Finding gentler sanitary protection: a personal story Part One

A selection of disposable sanitary wear products

Guestpost on Moon Times blog


The seeds of change

I stumbled upon eco-menstrual products after giving birth to my son in 2010. In the birthing centre I remember worrying about the number of postnatal sanitary towels I was using, which lay stacked up in a small bin in the toilets I shared with my roommate. Having already made the decision to use cloth nappies on my son, I decided to research the topic of reusable sanitary products, of which I knew absolutely nothing whatsoever. I had been brought up, like almost every other teenage girl in the UK, to not talk about periods, and to wear disposable towels and tampons. I had therefore never questioned this practice. Only on the birth of my son did I start questioning the impact of our throw-away, increasingly disposable culture.

Some months later I saw an advert in The Green Parent magazine for reusable sanitary towels. Intrigued, I looked online, amazed to find a large variety of alternative, eco-friendly sanitary products on the market. This was a revelation to me. I felt guilty for all the masses of disposable sanitary wear I had used and thrown away over the years, without a thought to the environmental and other costs. I started to wonder how women used to manage in the past, and indeed still do in less developed areas of the world. Certainly Stone Age women didn’t use disposable products I wondered, so why do we? I ordered a few reusable towels, packing them away in readiness for the return of my fertility, excited about trying a product which was far healthier for me, my wallet and the planet. About fifteen months after Ewan was born my periods returned.[i]

Reasons for using eco sanitary products

According to the company Moon Times, women spend on average a phenomenal six and a half years of their lives bleeding! In the West, where we have access to and can afford disposable sanitary products, we use between twelve and seventeen thousand of these in our lifetimes! Simply stopping to consider the environmental impact of this high usage is enough to change many women’s age-old habits. However, most women are simply unaware about reusable products, how comfortable, easy-to-use, hygienic, affordable and varied they are. Most women also remain uninformed about how environmentally polluting disposable sanitary products are, or like me, choose not to even consider it.

Here is a simplified, brief list of some of the effects of using disposable sanitary wear; increased marine pollution, significant blockage of drains, risk to health due to toxins and dioxins found in bleaching disposable tampon (contributing to toxic stress syndrome) and the effects of using cotton on the environment. This is not to mention the more visible personal impact on women’s purses; whilst there is an initial cost in purchasing reusable products, this is an investment with lasting results, unlike disposable products which you have to keep replenishing.

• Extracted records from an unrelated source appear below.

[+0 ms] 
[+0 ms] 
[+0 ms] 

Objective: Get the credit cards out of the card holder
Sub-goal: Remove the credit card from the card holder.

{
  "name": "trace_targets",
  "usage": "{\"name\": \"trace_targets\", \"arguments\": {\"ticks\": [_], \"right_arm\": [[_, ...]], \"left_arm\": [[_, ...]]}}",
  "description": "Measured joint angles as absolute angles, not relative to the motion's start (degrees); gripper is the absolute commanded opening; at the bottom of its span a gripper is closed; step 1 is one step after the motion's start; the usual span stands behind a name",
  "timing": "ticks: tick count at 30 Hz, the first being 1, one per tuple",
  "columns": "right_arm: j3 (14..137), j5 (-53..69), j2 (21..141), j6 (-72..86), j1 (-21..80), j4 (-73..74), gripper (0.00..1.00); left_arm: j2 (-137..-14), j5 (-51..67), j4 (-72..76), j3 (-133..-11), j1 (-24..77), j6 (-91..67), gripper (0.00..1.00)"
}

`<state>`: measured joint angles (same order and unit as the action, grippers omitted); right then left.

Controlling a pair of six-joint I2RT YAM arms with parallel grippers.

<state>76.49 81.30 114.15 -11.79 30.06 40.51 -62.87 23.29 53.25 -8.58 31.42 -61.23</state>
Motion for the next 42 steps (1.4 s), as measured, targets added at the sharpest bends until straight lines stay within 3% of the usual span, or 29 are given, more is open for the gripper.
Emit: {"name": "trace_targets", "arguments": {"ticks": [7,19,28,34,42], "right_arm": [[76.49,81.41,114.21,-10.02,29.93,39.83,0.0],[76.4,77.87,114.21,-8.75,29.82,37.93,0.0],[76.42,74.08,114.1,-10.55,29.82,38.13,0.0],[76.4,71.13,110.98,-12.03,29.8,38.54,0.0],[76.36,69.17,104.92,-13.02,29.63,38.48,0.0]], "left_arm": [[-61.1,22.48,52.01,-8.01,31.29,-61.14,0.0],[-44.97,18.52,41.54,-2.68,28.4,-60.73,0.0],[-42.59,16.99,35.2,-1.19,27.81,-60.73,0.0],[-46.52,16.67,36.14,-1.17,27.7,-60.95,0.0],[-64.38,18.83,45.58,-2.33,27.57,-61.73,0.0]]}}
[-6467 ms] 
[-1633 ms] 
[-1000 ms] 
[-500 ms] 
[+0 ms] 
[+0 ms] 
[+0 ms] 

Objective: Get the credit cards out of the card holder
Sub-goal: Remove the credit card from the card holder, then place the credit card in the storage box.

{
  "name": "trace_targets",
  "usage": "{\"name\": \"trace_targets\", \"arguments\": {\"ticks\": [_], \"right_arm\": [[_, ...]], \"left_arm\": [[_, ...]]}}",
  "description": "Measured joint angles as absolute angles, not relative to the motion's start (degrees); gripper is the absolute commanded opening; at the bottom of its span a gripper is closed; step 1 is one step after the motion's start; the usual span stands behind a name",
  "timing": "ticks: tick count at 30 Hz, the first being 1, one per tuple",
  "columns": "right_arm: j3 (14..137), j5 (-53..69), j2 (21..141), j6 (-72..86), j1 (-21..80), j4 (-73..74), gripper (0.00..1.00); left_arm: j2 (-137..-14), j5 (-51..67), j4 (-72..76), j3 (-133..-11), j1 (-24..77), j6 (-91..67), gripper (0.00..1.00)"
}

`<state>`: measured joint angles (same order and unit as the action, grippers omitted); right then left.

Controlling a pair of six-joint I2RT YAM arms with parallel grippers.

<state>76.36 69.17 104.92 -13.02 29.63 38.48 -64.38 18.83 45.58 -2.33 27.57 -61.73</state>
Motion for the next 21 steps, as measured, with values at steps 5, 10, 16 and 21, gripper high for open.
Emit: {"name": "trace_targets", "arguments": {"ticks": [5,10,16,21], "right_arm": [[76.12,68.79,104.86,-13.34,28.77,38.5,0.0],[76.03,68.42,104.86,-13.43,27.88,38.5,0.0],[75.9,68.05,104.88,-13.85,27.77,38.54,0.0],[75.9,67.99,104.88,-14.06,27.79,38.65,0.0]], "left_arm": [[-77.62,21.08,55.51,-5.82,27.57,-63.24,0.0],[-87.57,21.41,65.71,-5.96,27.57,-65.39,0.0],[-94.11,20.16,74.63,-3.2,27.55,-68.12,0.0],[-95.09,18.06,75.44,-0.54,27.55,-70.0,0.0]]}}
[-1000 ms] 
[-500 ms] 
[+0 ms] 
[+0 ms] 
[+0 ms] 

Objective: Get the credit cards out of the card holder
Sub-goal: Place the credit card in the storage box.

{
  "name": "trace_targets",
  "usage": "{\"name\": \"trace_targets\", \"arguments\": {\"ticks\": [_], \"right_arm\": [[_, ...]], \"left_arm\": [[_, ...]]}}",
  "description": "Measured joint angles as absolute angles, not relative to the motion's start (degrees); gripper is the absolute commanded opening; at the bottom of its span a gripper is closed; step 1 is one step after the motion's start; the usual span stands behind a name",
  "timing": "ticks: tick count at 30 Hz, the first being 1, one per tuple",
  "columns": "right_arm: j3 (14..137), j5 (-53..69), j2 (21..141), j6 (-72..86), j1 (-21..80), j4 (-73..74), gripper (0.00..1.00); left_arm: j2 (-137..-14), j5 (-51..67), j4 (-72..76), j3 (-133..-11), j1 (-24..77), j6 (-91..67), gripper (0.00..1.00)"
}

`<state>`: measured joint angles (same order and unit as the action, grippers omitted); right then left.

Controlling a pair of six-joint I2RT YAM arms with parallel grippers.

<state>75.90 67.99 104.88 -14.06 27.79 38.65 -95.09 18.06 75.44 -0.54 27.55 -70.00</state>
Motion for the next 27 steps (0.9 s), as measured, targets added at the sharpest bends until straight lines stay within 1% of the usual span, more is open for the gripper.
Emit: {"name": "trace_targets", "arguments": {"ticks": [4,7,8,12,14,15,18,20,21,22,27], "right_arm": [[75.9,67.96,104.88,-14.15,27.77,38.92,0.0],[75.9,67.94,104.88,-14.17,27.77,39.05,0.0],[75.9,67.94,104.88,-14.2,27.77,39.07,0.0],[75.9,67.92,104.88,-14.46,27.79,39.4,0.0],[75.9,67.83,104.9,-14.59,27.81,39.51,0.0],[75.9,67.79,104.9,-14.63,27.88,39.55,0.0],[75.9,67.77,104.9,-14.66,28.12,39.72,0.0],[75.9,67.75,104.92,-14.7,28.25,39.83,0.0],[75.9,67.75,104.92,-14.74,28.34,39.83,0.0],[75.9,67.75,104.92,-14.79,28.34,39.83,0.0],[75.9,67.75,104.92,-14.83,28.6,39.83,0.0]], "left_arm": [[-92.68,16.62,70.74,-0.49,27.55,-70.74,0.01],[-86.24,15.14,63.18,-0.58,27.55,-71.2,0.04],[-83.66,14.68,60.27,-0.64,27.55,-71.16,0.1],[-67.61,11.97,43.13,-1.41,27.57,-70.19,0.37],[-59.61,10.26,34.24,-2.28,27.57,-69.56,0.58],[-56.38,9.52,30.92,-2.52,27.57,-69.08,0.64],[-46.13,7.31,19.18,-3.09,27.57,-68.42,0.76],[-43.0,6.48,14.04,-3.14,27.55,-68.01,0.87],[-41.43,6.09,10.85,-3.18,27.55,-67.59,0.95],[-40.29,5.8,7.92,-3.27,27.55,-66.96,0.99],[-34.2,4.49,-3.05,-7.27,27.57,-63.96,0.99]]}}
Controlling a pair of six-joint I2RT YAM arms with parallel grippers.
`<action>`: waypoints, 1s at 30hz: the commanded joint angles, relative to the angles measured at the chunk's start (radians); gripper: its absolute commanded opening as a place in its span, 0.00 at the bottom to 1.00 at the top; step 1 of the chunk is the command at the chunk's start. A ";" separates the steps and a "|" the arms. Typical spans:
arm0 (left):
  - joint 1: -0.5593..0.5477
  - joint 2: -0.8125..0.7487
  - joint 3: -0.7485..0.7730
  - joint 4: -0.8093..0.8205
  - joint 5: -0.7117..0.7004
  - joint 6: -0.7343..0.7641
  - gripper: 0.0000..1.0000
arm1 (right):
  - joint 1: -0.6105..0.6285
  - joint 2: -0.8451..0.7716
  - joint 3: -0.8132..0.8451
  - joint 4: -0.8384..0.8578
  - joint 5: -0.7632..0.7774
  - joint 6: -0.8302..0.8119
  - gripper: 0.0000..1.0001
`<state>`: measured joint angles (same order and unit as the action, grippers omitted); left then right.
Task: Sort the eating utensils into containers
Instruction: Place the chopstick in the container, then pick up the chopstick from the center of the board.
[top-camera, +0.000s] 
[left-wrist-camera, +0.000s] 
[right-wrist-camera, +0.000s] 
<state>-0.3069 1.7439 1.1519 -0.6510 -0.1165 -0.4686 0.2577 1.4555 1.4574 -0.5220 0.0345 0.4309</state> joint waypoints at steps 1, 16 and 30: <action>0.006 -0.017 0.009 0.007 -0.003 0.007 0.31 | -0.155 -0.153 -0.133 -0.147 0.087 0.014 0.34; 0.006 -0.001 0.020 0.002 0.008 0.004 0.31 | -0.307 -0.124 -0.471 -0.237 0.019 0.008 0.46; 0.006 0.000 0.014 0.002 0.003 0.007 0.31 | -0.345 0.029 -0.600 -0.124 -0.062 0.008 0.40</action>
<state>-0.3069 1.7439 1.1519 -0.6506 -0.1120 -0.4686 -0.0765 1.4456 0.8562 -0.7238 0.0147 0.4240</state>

Menstruating; Secrets and silence

There exists a taboo in our society about menstruation, which keeps us silent on the issue of periods. This area of a woman’s life is kept hush hushed, secret as if it is something to be ashamed of. Few of us celebrate the onset of menstruation, a girl’s Menarche, although it is a significant, life-changing event in a girl’s life. We certainly don’t get excited about getting our period every month for the next thirty years or so; a more typical response is to bemoan it for the pain and inconvenience it causes. Few girls or women feel empowered enough to ask questions or search for healthier alternatives to use on (and in) their bodies. We lose bodily awareness because we are shamed by this natural act. We are missing out on knowledge which if practised has a lasting positive effect on ourselves, because we are using products which are kinder on our skin and bodies, and therefore healthier for us on a personal, as well as a wider environmental, level.

Next week I continue this discussion, with information about the various products I discovered and trialled, including reusable towels, jam sponges and Mooncups.

[i]  Ewan is now twenty-two months old. He has always been an enthusiastic nurser who suckles frequently throughout the day and night. My period returned so late because my son was exclusively breastfed for six months, never sucking on a pacifier or bottle teat, both contributing factors which reduce suckling at the breast and therefore milk supply, and then continued to be breastfed on demand as I followed his lead through natural weaning. This is yet another wonderful hidden advantage of breastfeeding, nature’s way of regulating returning fertility and providing natural family planning until the mother can provide sufficient attention to a new child. La Leche’s ‘The Womanly Art of Breastfeeding 8th Edition discusses Lactational Amenorrhea, which means natural postnatal infertility, which occurs when a woman doesn’t have a period and is fully breastfeeding (see page p.169-170).